A unit fractionis a fraction of the form 1/n for some nonzero integer n. Compute the number of ways we can write 1/60 as the sum of two distinct positive unit fractions. (The order of the fractions in the sum does not matter, so 1/2+1/3 would be considered the same sum as 1/3+1/2)
Each pair of distinct factors of 60 produce a pair of distinct unit fractions whose sum is \(\frac{1}{60}\).
This is done as follows:
assume m and n are distinct factors of 60;
the two fractions \(\frac{m}{(m+n)(60)}\ and \ \frac{n}{(m+n)(60)}\)can be then proven to be unit fractions whose sum is \(\frac{1}{60}\).
Instead of spending time on the proof (I will be glad to show the proof to anyone interested), I will do an example.
Let m=5 and n=15. Check to make sure they are factors of 60. The fractions
\(\frac{5}{(5+15)(60)}=\frac{5}{20(60)}=\frac{1}{240}\)
and
\(\frac{15}{(5+15)(60)}= \frac{1}{80}\)
are clearly unit fractions and if we add them together, the result would be what we expected:
\(\frac{1}{240}+\frac{1}{80}=\frac{1}{240}+\frac{3}{240}=\frac{4}{240}=\frac{1}{60}\)

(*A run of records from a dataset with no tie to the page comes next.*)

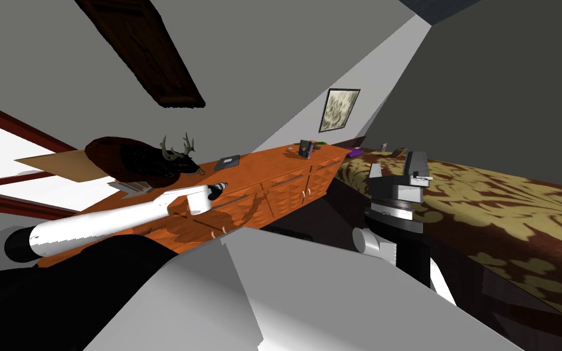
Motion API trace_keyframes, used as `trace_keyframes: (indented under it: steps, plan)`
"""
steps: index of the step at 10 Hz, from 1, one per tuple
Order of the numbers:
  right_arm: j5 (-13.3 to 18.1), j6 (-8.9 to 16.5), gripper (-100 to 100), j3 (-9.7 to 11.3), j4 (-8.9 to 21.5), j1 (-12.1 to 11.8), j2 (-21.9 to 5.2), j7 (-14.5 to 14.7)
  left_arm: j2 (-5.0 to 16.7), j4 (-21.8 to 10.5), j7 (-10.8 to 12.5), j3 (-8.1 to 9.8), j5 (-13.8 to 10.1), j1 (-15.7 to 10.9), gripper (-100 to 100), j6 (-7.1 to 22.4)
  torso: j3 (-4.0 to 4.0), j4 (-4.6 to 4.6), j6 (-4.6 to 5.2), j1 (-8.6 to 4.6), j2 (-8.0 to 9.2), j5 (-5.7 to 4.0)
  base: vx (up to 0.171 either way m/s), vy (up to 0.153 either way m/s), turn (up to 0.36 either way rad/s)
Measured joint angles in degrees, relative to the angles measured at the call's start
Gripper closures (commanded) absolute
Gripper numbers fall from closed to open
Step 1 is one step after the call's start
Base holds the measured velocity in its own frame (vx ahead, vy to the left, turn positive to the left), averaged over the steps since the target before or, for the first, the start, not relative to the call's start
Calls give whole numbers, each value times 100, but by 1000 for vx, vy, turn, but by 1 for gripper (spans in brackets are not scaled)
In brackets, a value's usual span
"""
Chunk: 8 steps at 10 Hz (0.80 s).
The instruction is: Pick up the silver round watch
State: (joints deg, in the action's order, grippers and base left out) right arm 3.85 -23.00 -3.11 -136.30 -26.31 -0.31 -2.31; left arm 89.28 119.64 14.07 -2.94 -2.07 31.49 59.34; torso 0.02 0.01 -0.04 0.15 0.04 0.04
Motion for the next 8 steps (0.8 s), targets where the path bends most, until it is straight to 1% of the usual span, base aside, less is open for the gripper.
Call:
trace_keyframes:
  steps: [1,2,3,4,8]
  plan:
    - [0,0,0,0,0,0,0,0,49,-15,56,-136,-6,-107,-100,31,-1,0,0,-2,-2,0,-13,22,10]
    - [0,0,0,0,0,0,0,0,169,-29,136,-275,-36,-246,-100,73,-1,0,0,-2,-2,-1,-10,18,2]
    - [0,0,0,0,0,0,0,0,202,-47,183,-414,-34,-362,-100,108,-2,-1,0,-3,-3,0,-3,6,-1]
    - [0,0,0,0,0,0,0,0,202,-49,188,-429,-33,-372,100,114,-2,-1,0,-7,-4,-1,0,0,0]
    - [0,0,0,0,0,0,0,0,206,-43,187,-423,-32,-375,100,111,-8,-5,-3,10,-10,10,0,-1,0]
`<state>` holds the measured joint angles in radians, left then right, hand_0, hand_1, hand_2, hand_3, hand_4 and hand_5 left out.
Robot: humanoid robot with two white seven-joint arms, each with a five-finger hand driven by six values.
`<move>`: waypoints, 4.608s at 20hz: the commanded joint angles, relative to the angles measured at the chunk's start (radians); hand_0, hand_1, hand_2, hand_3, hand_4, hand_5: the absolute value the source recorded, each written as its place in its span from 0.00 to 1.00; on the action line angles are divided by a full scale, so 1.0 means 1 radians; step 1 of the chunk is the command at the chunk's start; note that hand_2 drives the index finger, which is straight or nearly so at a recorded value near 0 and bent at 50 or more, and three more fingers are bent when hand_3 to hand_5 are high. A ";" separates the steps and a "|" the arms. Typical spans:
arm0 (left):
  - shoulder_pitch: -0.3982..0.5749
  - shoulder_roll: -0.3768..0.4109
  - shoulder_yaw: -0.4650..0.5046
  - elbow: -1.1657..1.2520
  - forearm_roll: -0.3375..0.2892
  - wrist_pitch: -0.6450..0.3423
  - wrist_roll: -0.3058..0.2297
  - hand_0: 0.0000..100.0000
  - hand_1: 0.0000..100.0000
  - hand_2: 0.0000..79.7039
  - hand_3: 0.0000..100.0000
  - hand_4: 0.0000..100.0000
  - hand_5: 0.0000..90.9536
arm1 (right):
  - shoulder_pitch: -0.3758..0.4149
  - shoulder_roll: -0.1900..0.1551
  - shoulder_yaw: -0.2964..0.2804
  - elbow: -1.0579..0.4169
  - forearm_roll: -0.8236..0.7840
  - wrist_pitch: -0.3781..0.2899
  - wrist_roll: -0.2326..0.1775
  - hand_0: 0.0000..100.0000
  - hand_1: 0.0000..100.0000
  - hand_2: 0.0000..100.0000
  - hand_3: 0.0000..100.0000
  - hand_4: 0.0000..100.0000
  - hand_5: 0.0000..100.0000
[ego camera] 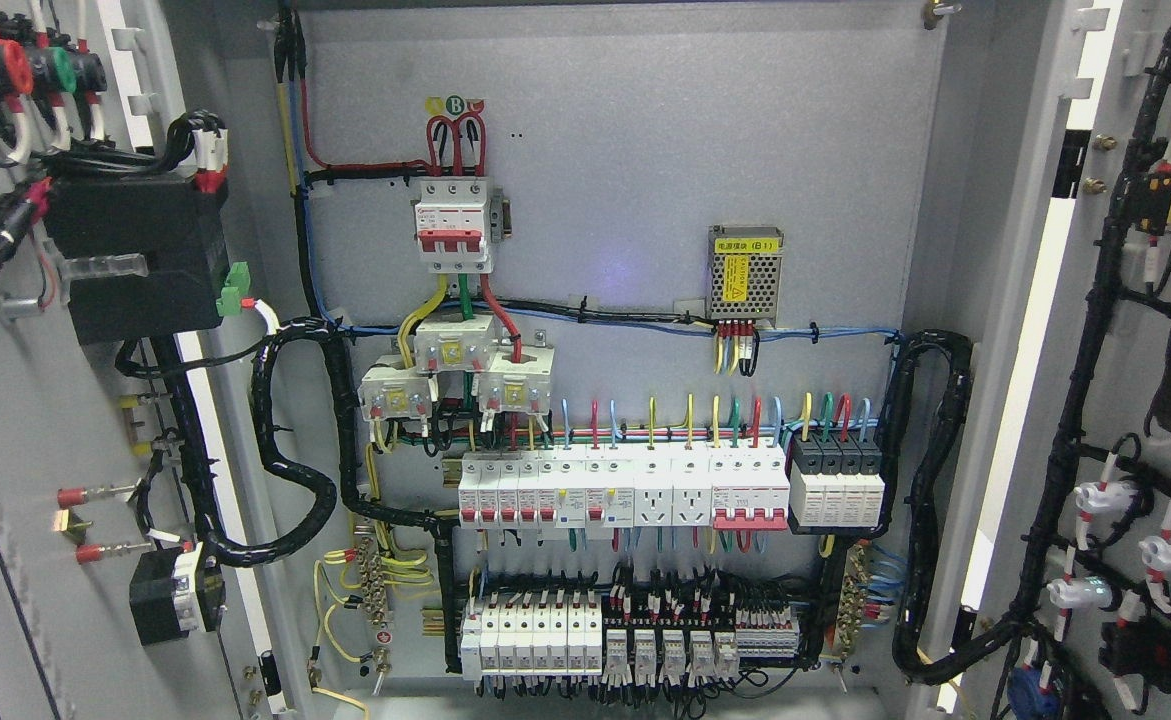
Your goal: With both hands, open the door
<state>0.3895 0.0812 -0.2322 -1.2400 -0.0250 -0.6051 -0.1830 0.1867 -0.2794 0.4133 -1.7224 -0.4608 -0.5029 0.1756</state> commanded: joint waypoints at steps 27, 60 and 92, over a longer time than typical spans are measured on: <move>-0.037 0.262 -0.095 -0.509 0.183 -0.524 0.000 0.00 0.00 0.00 0.00 0.03 0.00 | 0.257 -0.188 -0.228 -0.111 0.001 -0.351 0.004 0.00 0.00 0.00 0.00 0.00 0.00; -0.049 0.359 -0.009 -0.573 0.404 -0.989 0.014 0.00 0.00 0.00 0.00 0.03 0.00 | 0.310 -0.254 -0.416 -0.146 -0.104 -0.440 0.002 0.00 0.00 0.00 0.00 0.00 0.00; 0.055 0.433 0.330 -0.556 0.717 -1.093 0.013 0.00 0.00 0.00 0.00 0.03 0.00 | 0.318 -0.326 -0.424 -0.102 -0.219 -0.440 0.005 0.00 0.00 0.00 0.00 0.00 0.00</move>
<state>0.4225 0.4941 -0.0054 -1.8039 0.6587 -0.7716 -0.1699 0.5083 -0.5780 0.0016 -1.8529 -0.6725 -0.7860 0.1806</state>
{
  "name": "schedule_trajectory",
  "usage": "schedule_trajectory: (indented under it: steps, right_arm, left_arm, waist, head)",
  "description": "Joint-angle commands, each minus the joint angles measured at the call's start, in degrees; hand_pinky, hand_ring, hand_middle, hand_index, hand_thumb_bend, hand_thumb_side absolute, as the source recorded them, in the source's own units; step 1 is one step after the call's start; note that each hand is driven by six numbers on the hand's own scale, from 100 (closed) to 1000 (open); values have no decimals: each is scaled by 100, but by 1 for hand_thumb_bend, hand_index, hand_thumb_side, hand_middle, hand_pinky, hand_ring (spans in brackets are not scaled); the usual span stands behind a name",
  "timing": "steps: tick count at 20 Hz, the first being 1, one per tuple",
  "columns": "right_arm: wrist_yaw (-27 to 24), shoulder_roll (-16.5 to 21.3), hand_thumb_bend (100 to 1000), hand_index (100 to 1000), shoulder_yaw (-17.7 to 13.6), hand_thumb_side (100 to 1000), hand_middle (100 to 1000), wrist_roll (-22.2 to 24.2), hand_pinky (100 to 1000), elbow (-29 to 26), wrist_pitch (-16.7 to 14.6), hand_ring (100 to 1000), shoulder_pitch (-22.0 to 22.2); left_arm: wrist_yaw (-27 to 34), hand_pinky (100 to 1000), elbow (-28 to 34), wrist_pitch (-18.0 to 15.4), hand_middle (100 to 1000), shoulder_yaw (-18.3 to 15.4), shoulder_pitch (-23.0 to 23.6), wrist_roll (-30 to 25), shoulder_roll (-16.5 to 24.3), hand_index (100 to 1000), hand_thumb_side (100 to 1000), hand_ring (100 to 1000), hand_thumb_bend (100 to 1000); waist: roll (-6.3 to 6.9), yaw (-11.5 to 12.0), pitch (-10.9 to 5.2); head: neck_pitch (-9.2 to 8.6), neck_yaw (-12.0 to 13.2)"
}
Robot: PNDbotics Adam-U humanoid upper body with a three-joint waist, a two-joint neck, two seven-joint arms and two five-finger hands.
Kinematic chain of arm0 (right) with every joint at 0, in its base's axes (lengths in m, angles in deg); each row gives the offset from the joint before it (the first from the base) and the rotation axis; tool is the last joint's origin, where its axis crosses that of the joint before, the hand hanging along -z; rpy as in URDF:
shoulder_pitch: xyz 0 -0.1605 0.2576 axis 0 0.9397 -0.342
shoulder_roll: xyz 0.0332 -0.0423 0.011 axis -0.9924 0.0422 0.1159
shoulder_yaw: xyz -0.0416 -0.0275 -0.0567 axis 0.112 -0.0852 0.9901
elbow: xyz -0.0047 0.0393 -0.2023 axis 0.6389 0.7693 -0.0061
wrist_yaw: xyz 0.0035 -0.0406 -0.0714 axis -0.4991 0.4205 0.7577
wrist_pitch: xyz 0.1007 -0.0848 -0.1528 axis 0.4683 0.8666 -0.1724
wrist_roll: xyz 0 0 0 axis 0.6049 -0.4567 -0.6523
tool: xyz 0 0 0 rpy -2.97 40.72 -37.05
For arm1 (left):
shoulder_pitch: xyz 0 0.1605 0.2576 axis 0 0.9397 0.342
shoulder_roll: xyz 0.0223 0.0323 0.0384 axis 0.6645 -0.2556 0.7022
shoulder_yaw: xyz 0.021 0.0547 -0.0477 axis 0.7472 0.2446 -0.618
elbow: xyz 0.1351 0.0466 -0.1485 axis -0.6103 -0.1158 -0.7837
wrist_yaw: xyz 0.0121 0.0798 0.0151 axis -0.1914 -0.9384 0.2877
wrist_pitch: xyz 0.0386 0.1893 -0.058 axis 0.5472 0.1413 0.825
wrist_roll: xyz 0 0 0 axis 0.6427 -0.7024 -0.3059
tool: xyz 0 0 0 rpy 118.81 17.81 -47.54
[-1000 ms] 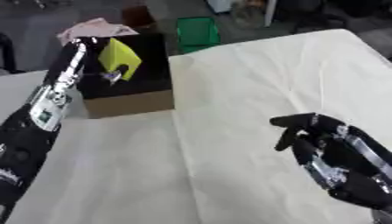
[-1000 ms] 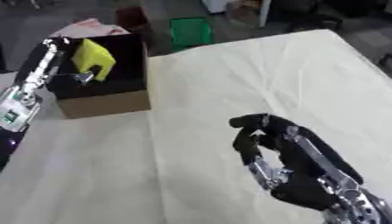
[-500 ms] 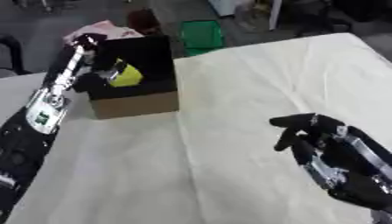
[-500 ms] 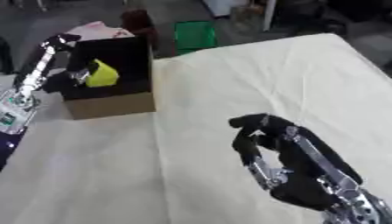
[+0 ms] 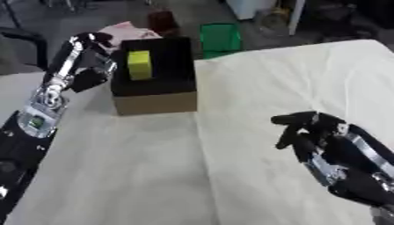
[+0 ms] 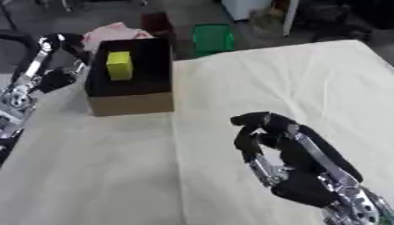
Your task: Pick up objects on the table and place them in the box.
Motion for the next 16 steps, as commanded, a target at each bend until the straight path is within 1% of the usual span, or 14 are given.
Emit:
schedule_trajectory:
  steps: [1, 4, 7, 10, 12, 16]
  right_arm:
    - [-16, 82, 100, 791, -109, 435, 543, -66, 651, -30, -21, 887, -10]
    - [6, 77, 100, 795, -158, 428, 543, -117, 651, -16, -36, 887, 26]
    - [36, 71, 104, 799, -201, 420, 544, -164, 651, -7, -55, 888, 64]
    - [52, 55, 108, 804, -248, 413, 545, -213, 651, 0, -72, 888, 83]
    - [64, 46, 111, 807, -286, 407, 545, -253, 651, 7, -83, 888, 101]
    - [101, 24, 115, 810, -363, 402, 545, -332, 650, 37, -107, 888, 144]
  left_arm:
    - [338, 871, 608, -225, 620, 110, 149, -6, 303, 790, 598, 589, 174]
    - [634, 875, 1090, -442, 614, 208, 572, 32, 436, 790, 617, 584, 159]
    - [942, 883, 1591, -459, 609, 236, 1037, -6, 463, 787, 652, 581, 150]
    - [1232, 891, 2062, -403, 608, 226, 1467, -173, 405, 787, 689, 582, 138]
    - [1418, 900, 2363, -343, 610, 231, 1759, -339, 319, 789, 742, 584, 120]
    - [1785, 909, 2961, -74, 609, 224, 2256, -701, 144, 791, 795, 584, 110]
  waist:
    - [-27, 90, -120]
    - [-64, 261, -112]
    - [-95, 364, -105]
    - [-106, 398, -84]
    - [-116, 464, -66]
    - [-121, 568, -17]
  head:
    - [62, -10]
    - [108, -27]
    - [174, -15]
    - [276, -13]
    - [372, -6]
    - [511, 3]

Note that the above calculations show that the pair of factors (1, 3) produce the same unit fractions as (5, 15). This is not accidental and in the table displayed above the relatively prime pairs, that is the ones that have only 1 as a common factor, are separated and these are the only ones we count; each non-realtively-prime pair of factors is associated with a relatively prime pair that produces the same unit fractions. So if I am not mistaken( and there is a 0.99 probability that I am not) , there are a total of 21 pairs of distinct (in two different ways) unit fractions that add up to \(\frac{1}{60}\).